**What you should do**
Give the entries again exactly. Skip the pictures.

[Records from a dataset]
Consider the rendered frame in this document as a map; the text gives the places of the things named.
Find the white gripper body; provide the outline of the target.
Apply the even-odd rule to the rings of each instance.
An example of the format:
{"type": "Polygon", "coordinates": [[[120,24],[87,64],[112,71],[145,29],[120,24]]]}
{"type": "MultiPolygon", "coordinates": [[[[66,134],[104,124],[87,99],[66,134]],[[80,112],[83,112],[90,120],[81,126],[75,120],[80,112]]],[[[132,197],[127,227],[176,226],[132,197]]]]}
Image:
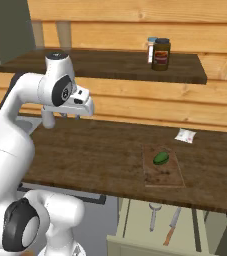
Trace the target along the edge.
{"type": "Polygon", "coordinates": [[[75,104],[66,101],[59,107],[45,106],[44,109],[50,112],[57,112],[62,114],[72,114],[79,116],[92,116],[94,113],[94,103],[91,97],[83,104],[75,104]]]}

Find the green avocado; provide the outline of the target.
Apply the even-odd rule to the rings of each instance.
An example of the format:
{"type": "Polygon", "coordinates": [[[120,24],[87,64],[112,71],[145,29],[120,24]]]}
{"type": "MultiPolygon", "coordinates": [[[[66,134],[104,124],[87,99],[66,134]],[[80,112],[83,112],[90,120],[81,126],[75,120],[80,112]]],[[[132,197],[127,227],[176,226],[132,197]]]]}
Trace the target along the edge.
{"type": "Polygon", "coordinates": [[[159,152],[153,159],[155,165],[162,165],[169,160],[169,154],[167,152],[159,152]]]}

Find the wooden cutting board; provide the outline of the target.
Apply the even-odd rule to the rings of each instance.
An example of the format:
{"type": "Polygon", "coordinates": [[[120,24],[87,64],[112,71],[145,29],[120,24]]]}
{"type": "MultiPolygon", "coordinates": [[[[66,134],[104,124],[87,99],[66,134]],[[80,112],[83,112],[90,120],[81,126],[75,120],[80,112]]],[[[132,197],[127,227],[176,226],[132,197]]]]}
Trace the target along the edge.
{"type": "Polygon", "coordinates": [[[146,187],[155,188],[184,188],[185,183],[175,151],[168,145],[143,144],[142,169],[146,187]],[[159,152],[167,152],[169,160],[162,165],[153,163],[159,152]]]}

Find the grey sink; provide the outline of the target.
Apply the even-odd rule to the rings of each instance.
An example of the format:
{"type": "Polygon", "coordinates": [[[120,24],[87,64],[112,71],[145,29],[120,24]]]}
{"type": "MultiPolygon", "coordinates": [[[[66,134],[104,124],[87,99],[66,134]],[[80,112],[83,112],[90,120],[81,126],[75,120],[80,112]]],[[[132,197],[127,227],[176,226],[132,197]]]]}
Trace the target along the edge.
{"type": "Polygon", "coordinates": [[[41,123],[42,119],[37,117],[18,116],[16,119],[16,125],[28,134],[32,134],[41,123]]]}

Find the dark wooden shelf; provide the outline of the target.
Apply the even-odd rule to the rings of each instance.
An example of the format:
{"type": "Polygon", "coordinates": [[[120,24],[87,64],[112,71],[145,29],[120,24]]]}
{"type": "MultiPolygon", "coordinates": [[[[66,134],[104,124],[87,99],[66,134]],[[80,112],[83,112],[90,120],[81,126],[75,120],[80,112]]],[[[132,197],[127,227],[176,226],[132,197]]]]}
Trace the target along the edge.
{"type": "MultiPolygon", "coordinates": [[[[0,72],[33,72],[45,74],[45,56],[60,49],[30,51],[0,65],[0,72]]],[[[185,84],[207,83],[207,76],[196,54],[171,53],[166,71],[154,71],[145,52],[99,51],[71,49],[70,55],[77,77],[139,80],[185,84]]]]}

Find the white jar with blue lid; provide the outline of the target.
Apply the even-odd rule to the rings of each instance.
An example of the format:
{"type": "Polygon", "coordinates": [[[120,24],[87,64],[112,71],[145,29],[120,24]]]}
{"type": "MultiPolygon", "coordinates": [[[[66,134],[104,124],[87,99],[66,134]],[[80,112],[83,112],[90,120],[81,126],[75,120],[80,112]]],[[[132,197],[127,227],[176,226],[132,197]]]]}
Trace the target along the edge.
{"type": "Polygon", "coordinates": [[[157,37],[148,37],[148,39],[147,39],[148,63],[152,63],[153,47],[154,47],[154,43],[155,43],[156,40],[157,40],[157,37]]]}

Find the grey-green tall cabinet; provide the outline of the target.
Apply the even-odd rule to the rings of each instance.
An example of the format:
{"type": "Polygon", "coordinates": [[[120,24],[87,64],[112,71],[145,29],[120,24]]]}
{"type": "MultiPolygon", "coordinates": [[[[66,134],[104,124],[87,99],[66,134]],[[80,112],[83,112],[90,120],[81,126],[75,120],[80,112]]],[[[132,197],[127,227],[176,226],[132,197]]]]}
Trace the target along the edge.
{"type": "Polygon", "coordinates": [[[0,0],[0,65],[34,48],[27,0],[0,0]]]}

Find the dark brown jar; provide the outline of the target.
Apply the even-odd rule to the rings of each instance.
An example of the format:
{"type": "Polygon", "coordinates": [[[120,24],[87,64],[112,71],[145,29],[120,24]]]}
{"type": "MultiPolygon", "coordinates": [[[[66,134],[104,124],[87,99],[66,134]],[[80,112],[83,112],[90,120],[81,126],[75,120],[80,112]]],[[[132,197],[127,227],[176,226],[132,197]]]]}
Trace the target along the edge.
{"type": "Polygon", "coordinates": [[[168,69],[171,43],[168,38],[157,38],[153,46],[152,69],[165,71],[168,69]]]}

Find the white sachet packet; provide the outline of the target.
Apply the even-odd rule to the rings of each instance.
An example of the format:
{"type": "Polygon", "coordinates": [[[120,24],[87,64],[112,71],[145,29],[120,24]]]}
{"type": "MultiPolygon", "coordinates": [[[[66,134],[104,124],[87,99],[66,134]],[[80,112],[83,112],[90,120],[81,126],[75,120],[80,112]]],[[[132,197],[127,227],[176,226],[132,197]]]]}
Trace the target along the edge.
{"type": "Polygon", "coordinates": [[[180,128],[175,139],[178,141],[192,144],[195,135],[196,135],[196,133],[194,131],[180,128]]]}

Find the silver peeler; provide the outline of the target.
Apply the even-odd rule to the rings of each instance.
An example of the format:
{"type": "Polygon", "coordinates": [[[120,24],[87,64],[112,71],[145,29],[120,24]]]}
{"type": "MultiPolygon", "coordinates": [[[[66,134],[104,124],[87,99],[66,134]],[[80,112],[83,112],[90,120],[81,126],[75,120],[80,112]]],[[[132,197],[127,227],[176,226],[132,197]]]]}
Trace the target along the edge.
{"type": "Polygon", "coordinates": [[[152,216],[150,221],[150,231],[153,231],[155,228],[156,213],[162,208],[162,205],[159,203],[150,203],[149,207],[152,210],[152,216]]]}

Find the cream open drawer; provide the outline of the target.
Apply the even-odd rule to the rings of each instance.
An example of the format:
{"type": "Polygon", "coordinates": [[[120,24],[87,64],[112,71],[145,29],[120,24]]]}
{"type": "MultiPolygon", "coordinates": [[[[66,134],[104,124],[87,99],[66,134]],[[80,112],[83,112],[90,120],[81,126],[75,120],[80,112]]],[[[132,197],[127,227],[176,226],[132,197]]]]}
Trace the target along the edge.
{"type": "Polygon", "coordinates": [[[115,235],[107,236],[107,256],[227,256],[227,216],[183,207],[168,245],[176,206],[163,204],[150,230],[153,210],[149,203],[119,200],[115,235]]]}

**Answer section**
Consider the rendered frame in this document as a map; the text gives the places of the things named.
Find the white gripper body; provide the outline of the target.
Apply the even-odd rule to the rings of each instance.
An example of the format:
{"type": "Polygon", "coordinates": [[[120,24],[87,64],[112,71],[145,29],[120,24]]]}
{"type": "MultiPolygon", "coordinates": [[[[66,134],[104,124],[87,99],[66,134]],[[80,112],[83,112],[90,120],[81,126],[75,120],[80,112]]],[[[132,197],[127,227],[176,226],[132,197]]]]}
Image:
Trace the target along the edge.
{"type": "Polygon", "coordinates": [[[75,104],[66,101],[59,107],[45,106],[44,109],[50,112],[57,112],[62,114],[72,114],[79,116],[92,116],[94,113],[94,103],[91,97],[83,104],[75,104]]]}

Find the green avocado; provide the outline of the target.
Apply the even-odd rule to the rings of each instance.
An example of the format:
{"type": "Polygon", "coordinates": [[[120,24],[87,64],[112,71],[145,29],[120,24]]]}
{"type": "MultiPolygon", "coordinates": [[[[66,134],[104,124],[87,99],[66,134]],[[80,112],[83,112],[90,120],[81,126],[75,120],[80,112]]],[[[132,197],[127,227],[176,226],[132,197]]]]}
Trace the target along the edge.
{"type": "Polygon", "coordinates": [[[159,152],[153,159],[155,165],[162,165],[169,160],[169,154],[167,152],[159,152]]]}

Find the wooden cutting board; provide the outline of the target.
Apply the even-odd rule to the rings of each instance.
An example of the format:
{"type": "Polygon", "coordinates": [[[120,24],[87,64],[112,71],[145,29],[120,24]]]}
{"type": "MultiPolygon", "coordinates": [[[[66,134],[104,124],[87,99],[66,134]],[[80,112],[83,112],[90,120],[81,126],[75,120],[80,112]]],[[[132,197],[127,227],[176,226],[132,197]]]]}
Trace the target along the edge.
{"type": "Polygon", "coordinates": [[[146,187],[155,188],[184,188],[185,183],[175,151],[168,145],[143,144],[142,169],[146,187]],[[159,152],[167,152],[169,160],[162,165],[153,163],[159,152]]]}

Find the grey sink; provide the outline of the target.
Apply the even-odd rule to the rings of each instance.
An example of the format:
{"type": "Polygon", "coordinates": [[[120,24],[87,64],[112,71],[145,29],[120,24]]]}
{"type": "MultiPolygon", "coordinates": [[[[66,134],[104,124],[87,99],[66,134]],[[80,112],[83,112],[90,120],[81,126],[75,120],[80,112]]],[[[132,197],[127,227],[176,226],[132,197]]]]}
Trace the target along the edge.
{"type": "Polygon", "coordinates": [[[41,123],[42,119],[37,117],[18,116],[16,119],[16,125],[28,134],[32,134],[41,123]]]}

Find the dark wooden shelf; provide the outline of the target.
Apply the even-odd rule to the rings of each instance.
An example of the format:
{"type": "Polygon", "coordinates": [[[120,24],[87,64],[112,71],[145,29],[120,24]]]}
{"type": "MultiPolygon", "coordinates": [[[[66,134],[104,124],[87,99],[66,134]],[[80,112],[83,112],[90,120],[81,126],[75,120],[80,112]]],[[[132,197],[127,227],[176,226],[132,197]]]]}
Trace the target along the edge.
{"type": "MultiPolygon", "coordinates": [[[[0,72],[33,72],[45,74],[45,56],[60,49],[30,51],[0,65],[0,72]]],[[[185,84],[207,83],[207,76],[196,54],[171,53],[166,71],[154,71],[145,52],[99,51],[71,49],[70,55],[77,77],[139,80],[185,84]]]]}

Find the white jar with blue lid; provide the outline of the target.
Apply the even-odd rule to the rings of each instance.
An example of the format:
{"type": "Polygon", "coordinates": [[[120,24],[87,64],[112,71],[145,29],[120,24]]]}
{"type": "MultiPolygon", "coordinates": [[[[66,134],[104,124],[87,99],[66,134]],[[80,112],[83,112],[90,120],[81,126],[75,120],[80,112]]],[[[132,197],[127,227],[176,226],[132,197]]]]}
Trace the target along the edge.
{"type": "Polygon", "coordinates": [[[157,37],[148,37],[148,39],[147,39],[148,63],[152,63],[153,47],[154,47],[154,43],[155,43],[156,40],[157,40],[157,37]]]}

Find the grey-green tall cabinet; provide the outline of the target.
Apply the even-odd rule to the rings of each instance.
An example of the format:
{"type": "Polygon", "coordinates": [[[120,24],[87,64],[112,71],[145,29],[120,24]]]}
{"type": "MultiPolygon", "coordinates": [[[[66,134],[104,124],[87,99],[66,134]],[[80,112],[83,112],[90,120],[81,126],[75,120],[80,112]]],[[[132,197],[127,227],[176,226],[132,197]]]]}
Trace the target along the edge.
{"type": "Polygon", "coordinates": [[[0,0],[0,65],[34,48],[27,0],[0,0]]]}

Find the dark brown jar; provide the outline of the target.
Apply the even-odd rule to the rings of each instance.
An example of the format:
{"type": "Polygon", "coordinates": [[[120,24],[87,64],[112,71],[145,29],[120,24]]]}
{"type": "MultiPolygon", "coordinates": [[[[66,134],[104,124],[87,99],[66,134]],[[80,112],[83,112],[90,120],[81,126],[75,120],[80,112]]],[[[132,197],[127,227],[176,226],[132,197]]]]}
Trace the target along the edge.
{"type": "Polygon", "coordinates": [[[168,69],[171,43],[168,38],[157,38],[153,46],[152,69],[165,71],[168,69]]]}

Find the white sachet packet; provide the outline of the target.
Apply the even-odd rule to the rings of each instance.
An example of the format:
{"type": "Polygon", "coordinates": [[[120,24],[87,64],[112,71],[145,29],[120,24]]]}
{"type": "MultiPolygon", "coordinates": [[[[66,134],[104,124],[87,99],[66,134]],[[80,112],[83,112],[90,120],[81,126],[75,120],[80,112]]],[[[132,197],[127,227],[176,226],[132,197]]]]}
Trace the target along the edge.
{"type": "Polygon", "coordinates": [[[180,128],[175,139],[178,141],[192,144],[195,135],[196,135],[196,133],[194,131],[180,128]]]}

Find the silver peeler; provide the outline of the target.
Apply the even-odd rule to the rings of each instance.
An example of the format:
{"type": "Polygon", "coordinates": [[[120,24],[87,64],[112,71],[145,29],[120,24]]]}
{"type": "MultiPolygon", "coordinates": [[[[66,134],[104,124],[87,99],[66,134]],[[80,112],[83,112],[90,120],[81,126],[75,120],[80,112]]],[[[132,197],[127,227],[176,226],[132,197]]]]}
Trace the target along the edge.
{"type": "Polygon", "coordinates": [[[152,216],[150,221],[150,231],[153,231],[155,228],[156,213],[162,208],[162,205],[159,203],[150,203],[149,207],[152,210],[152,216]]]}

Find the cream open drawer; provide the outline of the target.
Apply the even-odd rule to the rings of each instance.
An example of the format:
{"type": "Polygon", "coordinates": [[[120,24],[87,64],[112,71],[145,29],[120,24]]]}
{"type": "MultiPolygon", "coordinates": [[[[66,134],[104,124],[87,99],[66,134]],[[80,112],[83,112],[90,120],[81,126],[75,120],[80,112]]],[[[132,197],[127,227],[176,226],[132,197]]]]}
Trace the target along the edge.
{"type": "Polygon", "coordinates": [[[115,235],[107,236],[107,256],[227,256],[227,216],[183,207],[168,245],[176,206],[163,204],[150,230],[153,210],[149,203],[119,200],[115,235]]]}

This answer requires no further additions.